--- Material provided Enclosed Below ---
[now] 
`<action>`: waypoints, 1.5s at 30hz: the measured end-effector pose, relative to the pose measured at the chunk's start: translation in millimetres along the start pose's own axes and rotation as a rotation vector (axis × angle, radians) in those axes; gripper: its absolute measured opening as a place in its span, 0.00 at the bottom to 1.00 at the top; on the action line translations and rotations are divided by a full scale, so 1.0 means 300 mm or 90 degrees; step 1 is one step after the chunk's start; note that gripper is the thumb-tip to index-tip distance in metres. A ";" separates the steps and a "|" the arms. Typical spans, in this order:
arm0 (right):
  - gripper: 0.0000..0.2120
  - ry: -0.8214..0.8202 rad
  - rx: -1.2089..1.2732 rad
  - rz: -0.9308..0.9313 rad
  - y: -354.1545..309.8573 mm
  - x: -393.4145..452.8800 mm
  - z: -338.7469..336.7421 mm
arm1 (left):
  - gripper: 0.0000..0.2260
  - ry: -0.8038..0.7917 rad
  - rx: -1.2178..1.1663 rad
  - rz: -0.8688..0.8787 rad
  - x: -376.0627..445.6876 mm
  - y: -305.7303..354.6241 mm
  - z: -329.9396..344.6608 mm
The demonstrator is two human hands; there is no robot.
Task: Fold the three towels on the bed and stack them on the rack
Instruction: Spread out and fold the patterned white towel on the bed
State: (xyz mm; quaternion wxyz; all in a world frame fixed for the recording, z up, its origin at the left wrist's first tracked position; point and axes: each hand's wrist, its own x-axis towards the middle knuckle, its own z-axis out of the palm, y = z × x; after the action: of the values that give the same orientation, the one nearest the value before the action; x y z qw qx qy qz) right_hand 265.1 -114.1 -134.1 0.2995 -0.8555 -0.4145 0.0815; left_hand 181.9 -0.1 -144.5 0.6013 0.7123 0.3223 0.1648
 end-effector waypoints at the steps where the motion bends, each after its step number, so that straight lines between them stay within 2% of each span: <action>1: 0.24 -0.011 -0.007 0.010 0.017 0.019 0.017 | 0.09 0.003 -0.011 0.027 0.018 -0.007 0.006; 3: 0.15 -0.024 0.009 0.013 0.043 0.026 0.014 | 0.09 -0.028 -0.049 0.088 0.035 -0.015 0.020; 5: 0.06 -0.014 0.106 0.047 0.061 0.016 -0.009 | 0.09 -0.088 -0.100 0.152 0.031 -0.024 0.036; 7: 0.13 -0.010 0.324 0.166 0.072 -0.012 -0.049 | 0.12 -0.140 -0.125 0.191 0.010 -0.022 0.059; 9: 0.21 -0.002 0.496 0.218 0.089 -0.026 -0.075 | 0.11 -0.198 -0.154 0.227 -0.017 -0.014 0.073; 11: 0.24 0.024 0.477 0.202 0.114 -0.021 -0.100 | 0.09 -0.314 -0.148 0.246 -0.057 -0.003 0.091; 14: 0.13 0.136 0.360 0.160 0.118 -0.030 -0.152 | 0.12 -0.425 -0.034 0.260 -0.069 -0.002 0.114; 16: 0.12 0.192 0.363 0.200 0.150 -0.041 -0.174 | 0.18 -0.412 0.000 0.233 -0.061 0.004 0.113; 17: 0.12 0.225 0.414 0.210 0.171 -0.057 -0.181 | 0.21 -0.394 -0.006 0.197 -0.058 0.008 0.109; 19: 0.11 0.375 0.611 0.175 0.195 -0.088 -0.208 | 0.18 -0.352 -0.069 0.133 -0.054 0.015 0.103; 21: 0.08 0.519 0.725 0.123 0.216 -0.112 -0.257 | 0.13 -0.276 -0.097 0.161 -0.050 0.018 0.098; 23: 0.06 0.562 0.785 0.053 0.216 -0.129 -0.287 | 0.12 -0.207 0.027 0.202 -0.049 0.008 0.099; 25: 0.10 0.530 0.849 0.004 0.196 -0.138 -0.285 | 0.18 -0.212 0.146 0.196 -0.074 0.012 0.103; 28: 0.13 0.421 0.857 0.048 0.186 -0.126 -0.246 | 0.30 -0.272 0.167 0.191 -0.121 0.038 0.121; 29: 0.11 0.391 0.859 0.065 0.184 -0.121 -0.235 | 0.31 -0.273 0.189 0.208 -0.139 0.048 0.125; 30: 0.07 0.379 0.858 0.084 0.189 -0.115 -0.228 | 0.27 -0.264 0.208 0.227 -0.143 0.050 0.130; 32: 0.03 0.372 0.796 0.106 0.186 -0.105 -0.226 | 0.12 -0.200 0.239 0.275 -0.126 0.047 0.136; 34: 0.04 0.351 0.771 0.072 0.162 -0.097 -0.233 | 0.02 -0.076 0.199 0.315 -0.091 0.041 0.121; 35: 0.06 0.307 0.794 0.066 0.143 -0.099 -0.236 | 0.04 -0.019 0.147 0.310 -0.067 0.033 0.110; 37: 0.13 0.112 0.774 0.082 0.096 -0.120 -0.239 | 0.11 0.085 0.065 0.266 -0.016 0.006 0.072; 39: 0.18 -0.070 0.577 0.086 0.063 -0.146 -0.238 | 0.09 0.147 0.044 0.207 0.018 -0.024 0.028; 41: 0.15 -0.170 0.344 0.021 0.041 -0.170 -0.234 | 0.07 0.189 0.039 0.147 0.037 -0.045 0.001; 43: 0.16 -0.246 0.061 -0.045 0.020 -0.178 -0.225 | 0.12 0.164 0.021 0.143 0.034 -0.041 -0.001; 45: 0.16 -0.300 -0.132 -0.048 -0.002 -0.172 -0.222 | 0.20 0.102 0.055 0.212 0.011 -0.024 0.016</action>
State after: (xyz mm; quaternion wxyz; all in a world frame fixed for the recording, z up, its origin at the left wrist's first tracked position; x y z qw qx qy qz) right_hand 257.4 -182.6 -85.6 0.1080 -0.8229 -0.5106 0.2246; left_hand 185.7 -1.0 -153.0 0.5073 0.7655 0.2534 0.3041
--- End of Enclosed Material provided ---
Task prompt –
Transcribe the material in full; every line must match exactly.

Response below –
[now] 
`<action>`: waypoints, 1.5s at 30hz: the measured end-effector pose, relative to the pose measured at the chunk's start: translation in millimetres along the start pose's own axes and rotation as a rotation vector (axis × angle, radians) in those axes; gripper: its absolute measured opening as a place in its span, 0.00 at the bottom to 1.00 at the top; on the action line translations and rotations are divided by a full scale, so 1.0 means 300 mm or 90 degrees; step 1 is one step after the chunk's start; note that gripper is the thumb-tip to index-tip distance in metres. A ";" separates the steps and a "|" the arms. Typical spans, in this order:
arm0 (right):
  - gripper: 0.0000..0.2120
  - ry: -0.8214..0.8202 rad
  - rx: -1.2089..1.2732 rad
  - rz: -0.9308..0.9313 rad
  - y: -354.1545..309.8573 mm
  - x: -393.4145..452.8800 mm
  - z: -338.7469..336.7421 mm
arm1 (left):
  - gripper: 0.0000..0.2260
  - ry: -0.8038..0.7917 rad
  - rx: -1.2178..1.1663 rad
  - rz: -0.8688..0.8787 rad
  - x: -376.0627..445.6876 mm
  - y: -305.7303..354.6241 mm
  - z: -329.9396..344.6608 mm
The demonstrator is two human hands; there is no robot.
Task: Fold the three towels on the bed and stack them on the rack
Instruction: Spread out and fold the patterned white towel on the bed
State: (xyz mm; quaternion wxyz; all in a world frame fixed for the recording, z up, its origin at the left wrist's first tracked position; point and axes: each hand's wrist, its own x-axis towards the middle knuckle, its own z-axis out of the palm, y = z × x; after the action: of the values that give the same orientation, the one nearest the value before the action; x y z qw qx qy qz) right_hand 265.1 -114.1 -134.1 0.2995 -0.8555 -0.4145 0.0815; left_hand 181.9 -0.1 -144.5 0.6013 0.7123 0.3223 0.1648
 end-effector waypoints at the steps where the motion bends, each after its step number, so that straight lines between them stay within 2% of each span: <action>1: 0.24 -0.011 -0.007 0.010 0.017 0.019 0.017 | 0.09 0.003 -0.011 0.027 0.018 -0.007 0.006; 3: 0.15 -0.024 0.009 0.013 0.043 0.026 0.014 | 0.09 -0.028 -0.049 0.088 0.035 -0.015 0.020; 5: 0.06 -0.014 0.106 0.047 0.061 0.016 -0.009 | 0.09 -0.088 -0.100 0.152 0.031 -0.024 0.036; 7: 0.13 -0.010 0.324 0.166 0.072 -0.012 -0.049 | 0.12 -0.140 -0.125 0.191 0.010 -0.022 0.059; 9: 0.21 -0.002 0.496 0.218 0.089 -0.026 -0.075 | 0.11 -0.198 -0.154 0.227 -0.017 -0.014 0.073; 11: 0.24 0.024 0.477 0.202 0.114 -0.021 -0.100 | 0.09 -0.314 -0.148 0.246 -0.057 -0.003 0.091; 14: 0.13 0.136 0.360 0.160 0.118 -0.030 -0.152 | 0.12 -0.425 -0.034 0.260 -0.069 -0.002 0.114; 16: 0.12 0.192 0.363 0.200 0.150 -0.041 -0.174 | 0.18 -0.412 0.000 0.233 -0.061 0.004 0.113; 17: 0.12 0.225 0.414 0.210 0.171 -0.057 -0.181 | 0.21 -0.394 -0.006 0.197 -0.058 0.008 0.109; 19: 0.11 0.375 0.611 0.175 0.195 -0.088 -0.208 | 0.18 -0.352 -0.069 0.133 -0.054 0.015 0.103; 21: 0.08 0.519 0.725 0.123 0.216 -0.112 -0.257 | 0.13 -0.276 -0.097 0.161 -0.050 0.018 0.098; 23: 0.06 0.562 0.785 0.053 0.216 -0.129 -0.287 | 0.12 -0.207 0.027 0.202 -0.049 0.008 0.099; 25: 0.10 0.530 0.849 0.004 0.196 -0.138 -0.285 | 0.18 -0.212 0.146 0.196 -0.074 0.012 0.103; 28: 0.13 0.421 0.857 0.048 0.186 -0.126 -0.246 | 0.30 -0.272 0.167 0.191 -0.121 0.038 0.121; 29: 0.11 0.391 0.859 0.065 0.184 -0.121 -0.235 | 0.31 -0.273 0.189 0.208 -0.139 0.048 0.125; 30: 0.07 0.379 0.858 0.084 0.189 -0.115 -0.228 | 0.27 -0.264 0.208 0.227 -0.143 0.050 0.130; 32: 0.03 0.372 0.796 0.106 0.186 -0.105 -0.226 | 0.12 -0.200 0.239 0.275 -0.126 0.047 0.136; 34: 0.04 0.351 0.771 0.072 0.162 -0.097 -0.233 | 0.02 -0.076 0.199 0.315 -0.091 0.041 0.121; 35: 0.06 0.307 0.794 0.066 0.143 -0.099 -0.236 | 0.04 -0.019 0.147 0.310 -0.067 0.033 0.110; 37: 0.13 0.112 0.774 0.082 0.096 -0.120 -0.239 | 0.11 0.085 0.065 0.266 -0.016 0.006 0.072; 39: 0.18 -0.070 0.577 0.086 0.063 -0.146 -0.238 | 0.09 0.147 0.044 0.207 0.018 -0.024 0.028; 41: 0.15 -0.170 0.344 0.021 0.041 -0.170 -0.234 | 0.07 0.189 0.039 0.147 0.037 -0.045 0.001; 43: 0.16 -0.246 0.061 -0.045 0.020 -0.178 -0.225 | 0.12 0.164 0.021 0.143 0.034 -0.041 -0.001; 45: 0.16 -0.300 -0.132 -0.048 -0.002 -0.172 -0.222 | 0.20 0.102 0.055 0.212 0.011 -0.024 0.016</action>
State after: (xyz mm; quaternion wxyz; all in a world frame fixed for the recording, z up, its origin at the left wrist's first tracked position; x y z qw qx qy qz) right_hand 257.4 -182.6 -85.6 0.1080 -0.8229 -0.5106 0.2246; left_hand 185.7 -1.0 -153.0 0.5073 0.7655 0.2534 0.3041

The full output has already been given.